WALLACE: I understand. But that’s what I’m asking you. Was it a mistake?
RUBIO: It was not a mistake for the president to go into Iraq based on the information he was provided as president.
Today, we know of their — if we — if the president had known that there were no weapons of mass destruction at the time, you still would have had to deal with Saddam Hussein. But the process would have been different. I doubt very seriously that the president would have gotten, for example, congressional approval to move forward with an invasion had they known there were no weapons of mass destruction.
That doesn’t mean he made the wrong decision, because at the time he was presented with intelligence —
WALLACE: I understand that, but —
RUBIO: — that said there are weapons of mass destruction. He wasn’t dealing with a Nobel Peace Prize winner. He was dealing with Saddam Hussein. And he made the right decision based on the information he had at that time.

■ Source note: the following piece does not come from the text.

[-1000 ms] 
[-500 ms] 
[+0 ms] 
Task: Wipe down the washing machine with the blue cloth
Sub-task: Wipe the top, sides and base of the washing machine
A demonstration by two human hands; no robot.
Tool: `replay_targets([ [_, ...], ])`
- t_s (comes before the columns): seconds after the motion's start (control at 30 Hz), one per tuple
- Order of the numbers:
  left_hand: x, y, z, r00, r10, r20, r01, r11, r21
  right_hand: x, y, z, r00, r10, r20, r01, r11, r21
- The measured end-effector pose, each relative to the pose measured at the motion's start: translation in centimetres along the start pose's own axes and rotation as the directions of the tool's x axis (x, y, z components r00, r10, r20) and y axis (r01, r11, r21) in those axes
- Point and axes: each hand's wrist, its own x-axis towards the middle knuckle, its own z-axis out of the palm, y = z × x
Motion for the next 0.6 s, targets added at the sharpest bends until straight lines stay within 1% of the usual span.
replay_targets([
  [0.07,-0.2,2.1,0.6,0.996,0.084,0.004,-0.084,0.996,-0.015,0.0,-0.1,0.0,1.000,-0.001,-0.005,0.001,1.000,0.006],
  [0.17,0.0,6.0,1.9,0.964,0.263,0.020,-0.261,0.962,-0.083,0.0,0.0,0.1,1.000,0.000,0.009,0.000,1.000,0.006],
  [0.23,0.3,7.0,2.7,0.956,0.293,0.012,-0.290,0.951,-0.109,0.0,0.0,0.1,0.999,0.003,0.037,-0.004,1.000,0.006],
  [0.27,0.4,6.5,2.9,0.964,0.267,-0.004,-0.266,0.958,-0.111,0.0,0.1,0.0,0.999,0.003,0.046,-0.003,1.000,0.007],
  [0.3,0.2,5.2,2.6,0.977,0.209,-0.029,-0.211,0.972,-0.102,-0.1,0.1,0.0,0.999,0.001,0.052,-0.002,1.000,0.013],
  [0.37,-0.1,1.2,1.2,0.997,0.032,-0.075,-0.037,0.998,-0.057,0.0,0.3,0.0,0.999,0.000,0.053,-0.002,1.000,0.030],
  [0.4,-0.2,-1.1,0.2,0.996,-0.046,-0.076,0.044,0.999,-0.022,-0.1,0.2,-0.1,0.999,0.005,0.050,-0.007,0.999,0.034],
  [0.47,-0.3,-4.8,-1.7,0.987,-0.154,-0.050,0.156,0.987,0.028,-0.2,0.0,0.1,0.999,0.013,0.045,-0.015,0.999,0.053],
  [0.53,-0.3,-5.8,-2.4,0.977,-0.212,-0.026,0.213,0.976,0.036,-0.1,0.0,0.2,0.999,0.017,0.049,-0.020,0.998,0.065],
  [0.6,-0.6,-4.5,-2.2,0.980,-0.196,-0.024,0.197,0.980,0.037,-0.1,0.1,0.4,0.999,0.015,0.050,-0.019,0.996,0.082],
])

We’ve learned subsequently that that information was wrong and my answer was — well, if at the time it would have been apparent that the intelligence was wrong, I don’t think George Bush would have moved forward on the invasion and he certainly wouldn’t have had Congressional approval.
But presidents don’t have the benefit of hindsight. You have to make difficult decisions based on the information that’s before you at that moment.
WALLACE: When we come back, more of our exclusive interview with 2016 Republican candidate Marco Rubio.
Now, had Wallace been interviewing Hillary Clinton, would he have let it go on and on like that? Or would he have just let her give the typical pol answer and let that be the end of it? Am I way off on this?